June 18, 2024


Digitally first class

Don’t Replace Your SEO Writers For AI Just Yet, Says Google Search Webmaster


A top Google Search executive suggested AI-generated copywriting systems often churn out low-quality content, which may prevent them from being useful tools used for search engine optimization, according to a series of social media posts first discovered by Barry Schwartz of Search Engine Roundtable.

Artificial intelligence is being offered as a solution to execute the world’s most mundane tasks at minimal human cost, from manufacturing and logistics to cooking up french fries at Dodger Stadium. Following the trend, a few startups, including Jasper.ai, CopyAI and Frase, promise high-quality, AI-generated copywriting for a fraction of what it costs to hire a SEO agency.

Despite the popularity of social platforms, top search engine rank is still the “Holy Grail” of the digital marketing world, as the engine will directly link a consumer to a company’s website.

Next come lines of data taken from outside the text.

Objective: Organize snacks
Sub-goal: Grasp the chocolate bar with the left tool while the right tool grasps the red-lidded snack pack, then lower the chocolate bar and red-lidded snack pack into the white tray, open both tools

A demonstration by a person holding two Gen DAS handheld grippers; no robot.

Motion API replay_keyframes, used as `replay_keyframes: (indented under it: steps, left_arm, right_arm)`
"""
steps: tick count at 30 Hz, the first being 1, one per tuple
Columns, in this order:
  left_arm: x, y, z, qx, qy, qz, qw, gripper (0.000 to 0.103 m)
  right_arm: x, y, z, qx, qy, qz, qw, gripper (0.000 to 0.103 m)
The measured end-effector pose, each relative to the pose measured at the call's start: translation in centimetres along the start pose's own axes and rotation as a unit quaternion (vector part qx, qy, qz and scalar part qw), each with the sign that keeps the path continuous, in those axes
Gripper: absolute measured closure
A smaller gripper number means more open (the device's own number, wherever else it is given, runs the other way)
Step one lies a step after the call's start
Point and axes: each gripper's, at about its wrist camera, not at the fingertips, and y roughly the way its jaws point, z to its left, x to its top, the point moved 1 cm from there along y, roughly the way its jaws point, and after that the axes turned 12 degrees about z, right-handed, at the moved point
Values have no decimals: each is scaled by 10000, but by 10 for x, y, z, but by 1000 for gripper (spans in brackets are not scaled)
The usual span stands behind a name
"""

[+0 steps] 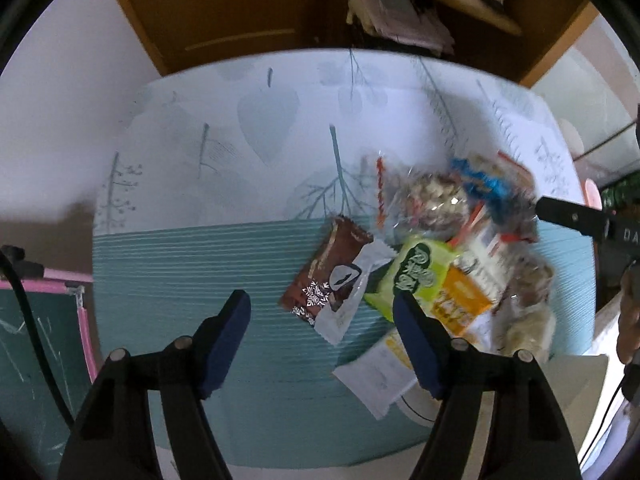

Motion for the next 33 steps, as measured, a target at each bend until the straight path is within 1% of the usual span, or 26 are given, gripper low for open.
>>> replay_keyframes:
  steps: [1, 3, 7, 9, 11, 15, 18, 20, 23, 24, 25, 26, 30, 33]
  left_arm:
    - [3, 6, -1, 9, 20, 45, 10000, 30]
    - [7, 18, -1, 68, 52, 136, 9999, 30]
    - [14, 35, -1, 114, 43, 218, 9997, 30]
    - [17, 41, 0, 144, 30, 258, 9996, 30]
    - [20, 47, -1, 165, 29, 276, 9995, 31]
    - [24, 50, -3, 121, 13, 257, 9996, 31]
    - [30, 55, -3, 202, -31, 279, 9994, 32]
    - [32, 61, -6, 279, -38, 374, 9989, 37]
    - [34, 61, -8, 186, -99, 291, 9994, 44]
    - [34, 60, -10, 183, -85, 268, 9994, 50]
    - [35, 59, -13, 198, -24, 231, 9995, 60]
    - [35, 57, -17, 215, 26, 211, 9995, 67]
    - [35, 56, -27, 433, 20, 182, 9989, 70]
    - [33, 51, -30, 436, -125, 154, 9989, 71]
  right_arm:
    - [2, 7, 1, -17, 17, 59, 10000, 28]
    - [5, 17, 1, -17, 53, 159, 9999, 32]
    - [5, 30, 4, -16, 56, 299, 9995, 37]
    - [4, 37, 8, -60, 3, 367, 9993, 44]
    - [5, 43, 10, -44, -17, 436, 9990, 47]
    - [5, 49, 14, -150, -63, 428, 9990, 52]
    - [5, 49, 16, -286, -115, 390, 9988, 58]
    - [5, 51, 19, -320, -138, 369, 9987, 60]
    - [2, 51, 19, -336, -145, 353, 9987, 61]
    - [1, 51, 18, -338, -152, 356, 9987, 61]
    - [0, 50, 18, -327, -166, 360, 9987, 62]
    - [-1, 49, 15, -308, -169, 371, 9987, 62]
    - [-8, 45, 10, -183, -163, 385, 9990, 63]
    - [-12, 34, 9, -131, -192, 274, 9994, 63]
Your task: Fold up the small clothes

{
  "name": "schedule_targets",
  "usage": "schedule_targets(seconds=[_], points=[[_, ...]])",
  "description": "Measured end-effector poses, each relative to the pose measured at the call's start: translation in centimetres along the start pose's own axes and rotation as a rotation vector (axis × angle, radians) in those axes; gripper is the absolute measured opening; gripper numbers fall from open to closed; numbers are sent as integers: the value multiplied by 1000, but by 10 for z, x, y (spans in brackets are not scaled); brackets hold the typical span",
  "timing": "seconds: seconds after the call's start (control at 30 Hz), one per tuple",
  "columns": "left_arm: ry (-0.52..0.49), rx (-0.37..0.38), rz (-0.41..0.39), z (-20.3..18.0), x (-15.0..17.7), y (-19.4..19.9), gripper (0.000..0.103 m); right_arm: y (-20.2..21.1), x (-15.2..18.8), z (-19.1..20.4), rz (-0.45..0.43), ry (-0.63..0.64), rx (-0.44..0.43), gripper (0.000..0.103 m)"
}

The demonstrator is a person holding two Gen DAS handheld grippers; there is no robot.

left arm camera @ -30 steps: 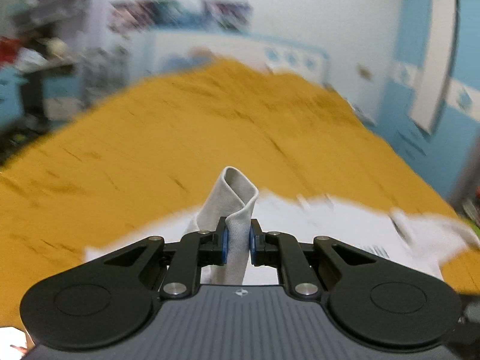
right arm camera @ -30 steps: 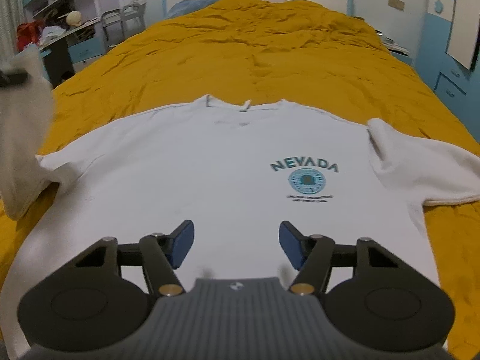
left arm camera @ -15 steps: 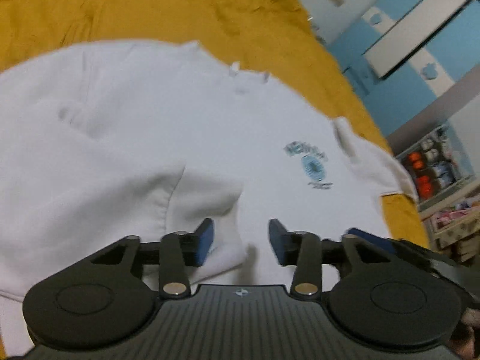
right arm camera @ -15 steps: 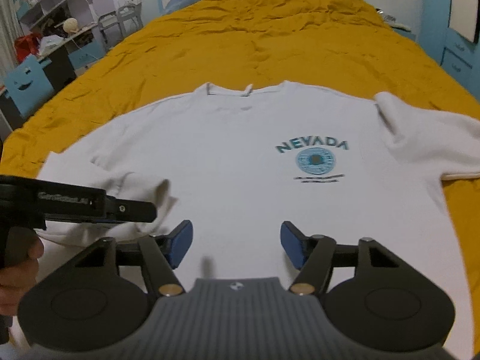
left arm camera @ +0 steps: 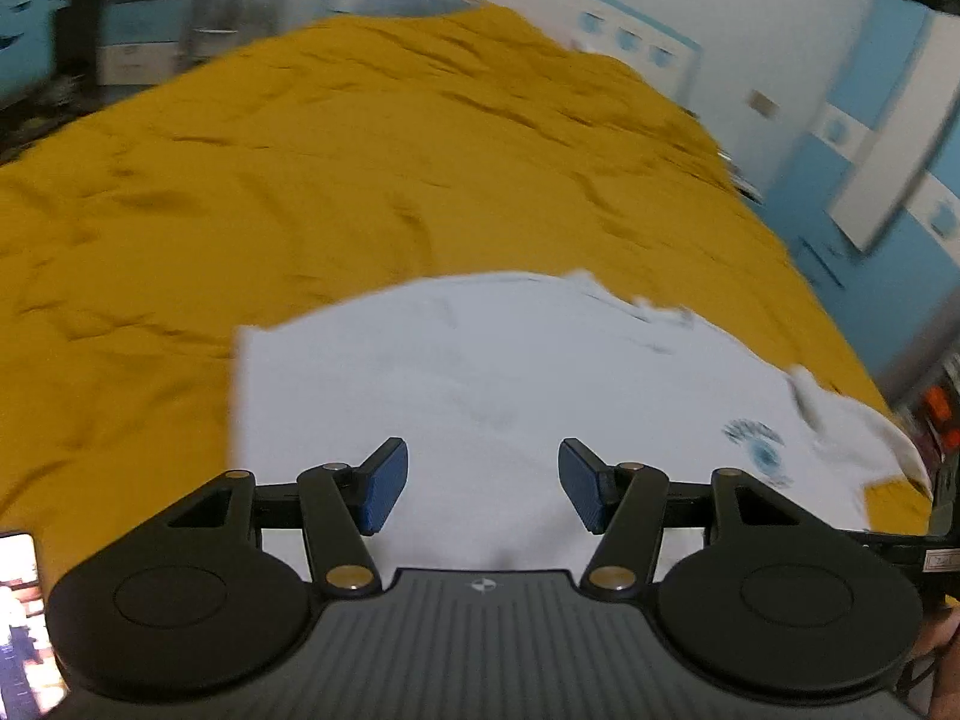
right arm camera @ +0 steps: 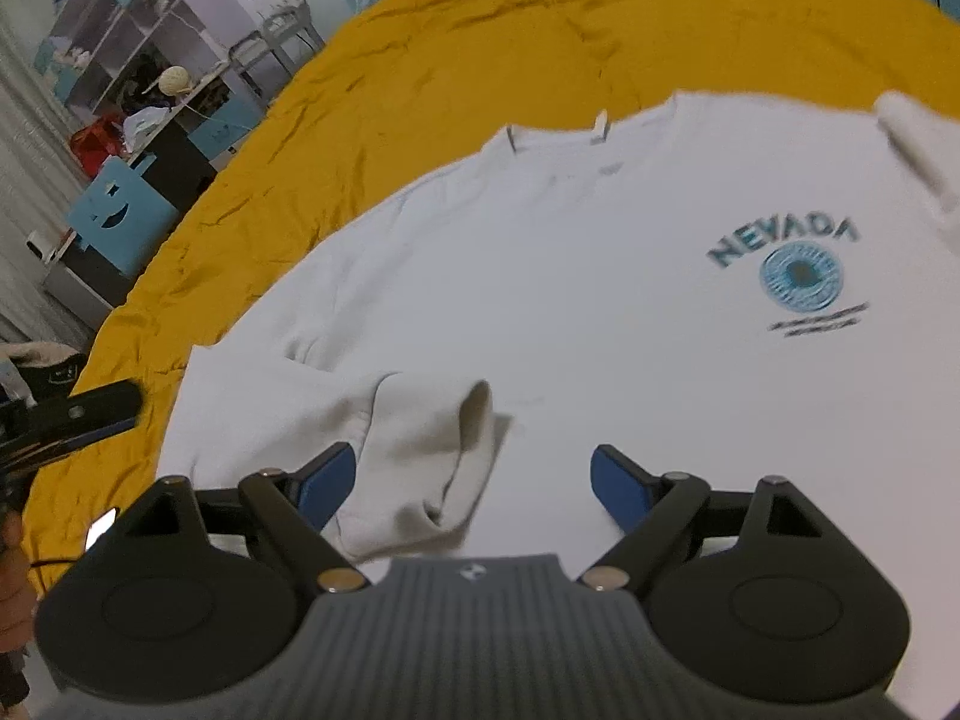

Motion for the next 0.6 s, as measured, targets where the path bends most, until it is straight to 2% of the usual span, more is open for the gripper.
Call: schedule_targets(seconds=[0.1,0.2,0.23,0.27,0.3,0.37,0.4,0.5,0.6], points=[[47,-35,-26,22,-7,6,68,-20,-1,2,54,-72,-45,79],[52,-84,-70,36,-16,17,68,-38,2,8,100,-100,-77,69],[52,-99,-87,40,-19,22,68,-41,2,14,107,-82,-81,61],[55,-116,-97,45,-23,26,68,-44,2,21,111,-48,-89,45],[56,-130,-101,48,-26,29,68,-46,2,27,117,-15,-90,36],[51,-136,-96,53,-28,34,68,-47,-2,35,113,39,-64,4],[49,-134,-87,55,-26,34,68,-45,-8,36,96,57,-56,0],[48,-111,-57,51,-14,21,68,-29,-35,42,22,75,-92,0],[48,-80,-41,44,-1,10,68,-7,-76,53,-70,137,-99,0]])
Point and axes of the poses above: each gripper's, at about its wrist camera, not at the fingertips, and y roughly against the way its jaws point, z to its left, x to its underside, the point moved 8 cm from there along -y, roughly the way its jaws point, and after that the axes turned 10 degrees about y, right-handed, at the moved point
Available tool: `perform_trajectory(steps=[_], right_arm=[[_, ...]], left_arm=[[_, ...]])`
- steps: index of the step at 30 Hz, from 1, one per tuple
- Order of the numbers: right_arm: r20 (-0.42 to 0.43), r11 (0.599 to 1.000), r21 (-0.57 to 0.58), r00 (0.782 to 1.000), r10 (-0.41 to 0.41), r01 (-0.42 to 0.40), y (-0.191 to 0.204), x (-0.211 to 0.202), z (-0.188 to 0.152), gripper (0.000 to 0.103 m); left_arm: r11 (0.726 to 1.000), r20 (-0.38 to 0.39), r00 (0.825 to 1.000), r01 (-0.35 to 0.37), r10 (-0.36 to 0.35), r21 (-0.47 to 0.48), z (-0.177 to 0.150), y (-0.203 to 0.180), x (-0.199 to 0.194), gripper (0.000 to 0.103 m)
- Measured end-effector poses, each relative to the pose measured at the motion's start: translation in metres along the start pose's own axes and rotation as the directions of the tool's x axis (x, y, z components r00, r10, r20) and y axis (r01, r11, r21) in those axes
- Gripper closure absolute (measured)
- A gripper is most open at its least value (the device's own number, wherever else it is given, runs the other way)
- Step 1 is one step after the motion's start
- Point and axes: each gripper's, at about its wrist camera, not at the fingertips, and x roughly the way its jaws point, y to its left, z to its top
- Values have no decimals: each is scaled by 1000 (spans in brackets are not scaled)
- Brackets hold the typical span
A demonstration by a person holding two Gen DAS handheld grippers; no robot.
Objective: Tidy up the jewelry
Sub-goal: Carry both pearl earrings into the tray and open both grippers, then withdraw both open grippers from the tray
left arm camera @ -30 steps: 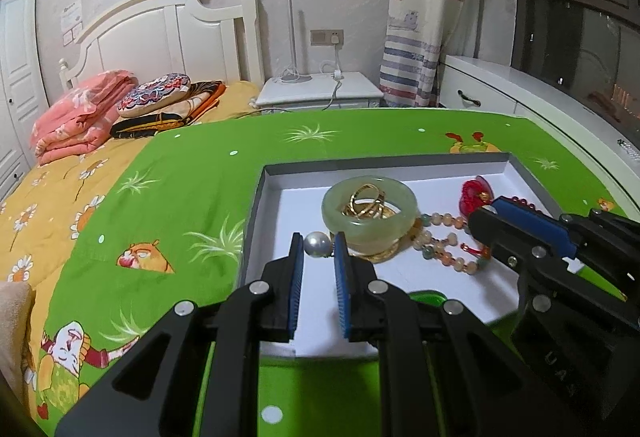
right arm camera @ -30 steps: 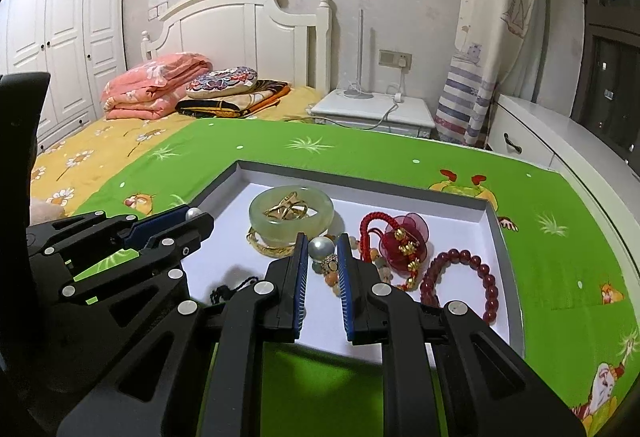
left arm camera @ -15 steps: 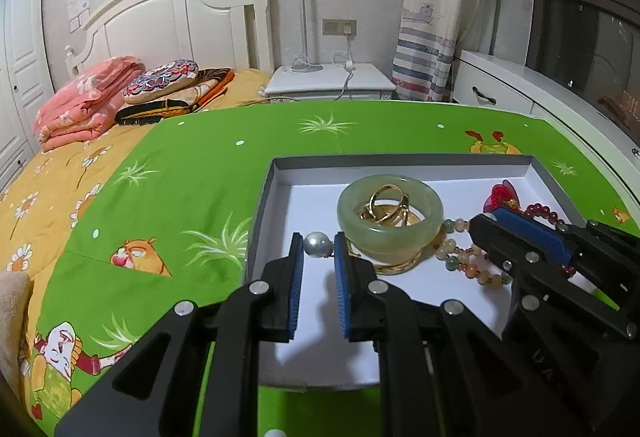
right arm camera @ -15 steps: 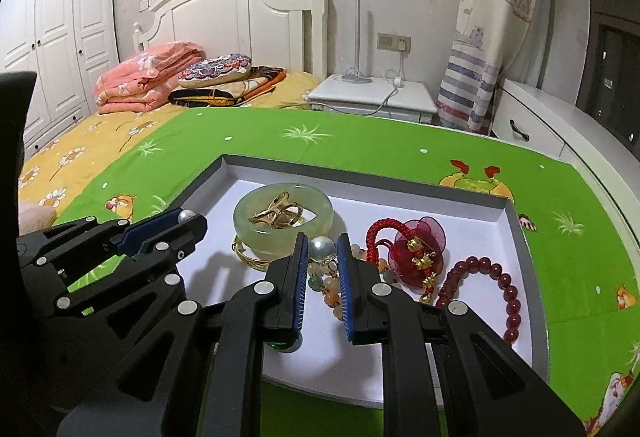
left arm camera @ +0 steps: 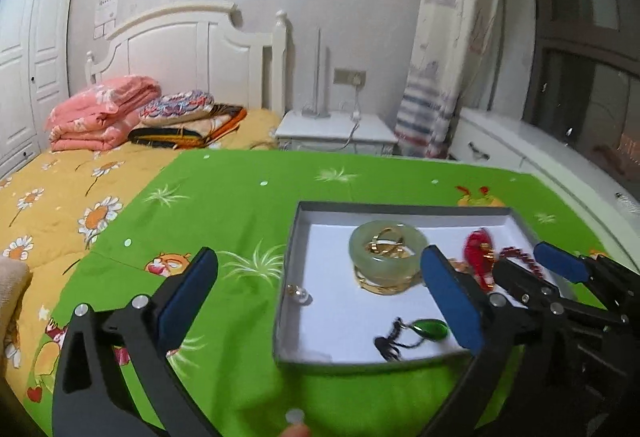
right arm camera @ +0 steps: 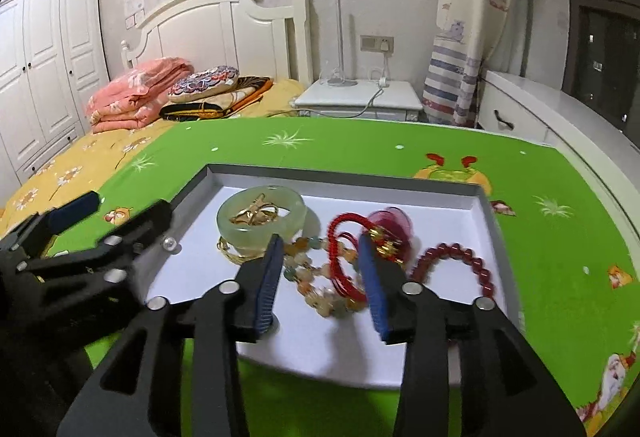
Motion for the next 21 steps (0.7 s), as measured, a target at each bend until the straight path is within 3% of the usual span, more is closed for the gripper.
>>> perform_trajectory(steps=[2, 8, 10, 21], right_arm=[[30, 1000, 5, 1000, -3, 3, -4, -14, -5, 44], [52, 999, 2, 997, -49, 49, -13, -44, -25, 36], [50, 999, 8, 997, -53, 53, -16, -51, -30, 33], [84, 997, 10, 994, -73, 73, -16, -88, -65, 27]], left_arm=[[1000, 16, 1000, 13, -13, -1, -5, -2, -13, 5], [999, 26, 999, -33, 32, 41, -27, -13, -46, 5], [999, 18, 1000, -19, 18, 50, -33, -15, -54, 5], [995, -12, 1000, 0, 2, 104, -61, -25, -68, 5]])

Globally, businesses spent about $47.5 billion on SEO and related services in 2020, according to data from The Business Research Company.

However, AI copywriters do not appear to be a solution for improved search rank, at least in the year 2022, according to the authority on all things SEO: Google Search Advocate John Mueller.

Yesterday on Twitter, blogger Meer Basit asked Mueller if the push toward AI-generated content was legitimate, asking, “Isn’t Google AI smart enough to identify copied/rephrased content?”

In response, Mueller said, “Content generators and spinners have been around since the start of the web. People have used all kinds of tools & tricks to do that.” Mueller followed that statement by adding a gif of a mannequin head being pushed onto a keyboard by a mechanical apparatus.

He adds, “As far as I can tell, most sites have trouble creating higher-quality content, they don’t need help creating low-quality content.”

Later on Reddit, Mueller replied to a question in the /r/SEO subreddit that asked, “Are AI content writers good for creating blog posts or product review posts?”

Mueller’s answer was short and to the point, as he simply wrote, “nope.” Despite having direct knowledge on the inner workings of Google’s SEO algorithms, Mueller’s comment only received two upvotes.

Some forms of automatically generated content are restricted by Google’s official webmaster quality guidelines, including copy that may include search keywords, but makes no sense to the reader.

Despite this, startups that offer AI-generated copywriting tools proudly tout that their systems can generate content that will rank for SEO. Jasper’s website includes a Google logo, right below it saying its system can “generate educational blog articles that are keyword-rich and plagiarism-free.”

This is not the first time Mueller has tackled the subject of AI-generated copy. Last year, he suggested that there may be a time where Google’s search algorithm does not consider on whether the copy was written by a machine or a person, and instead ranks based on overall quality.

However, it appears the time is not in 2022.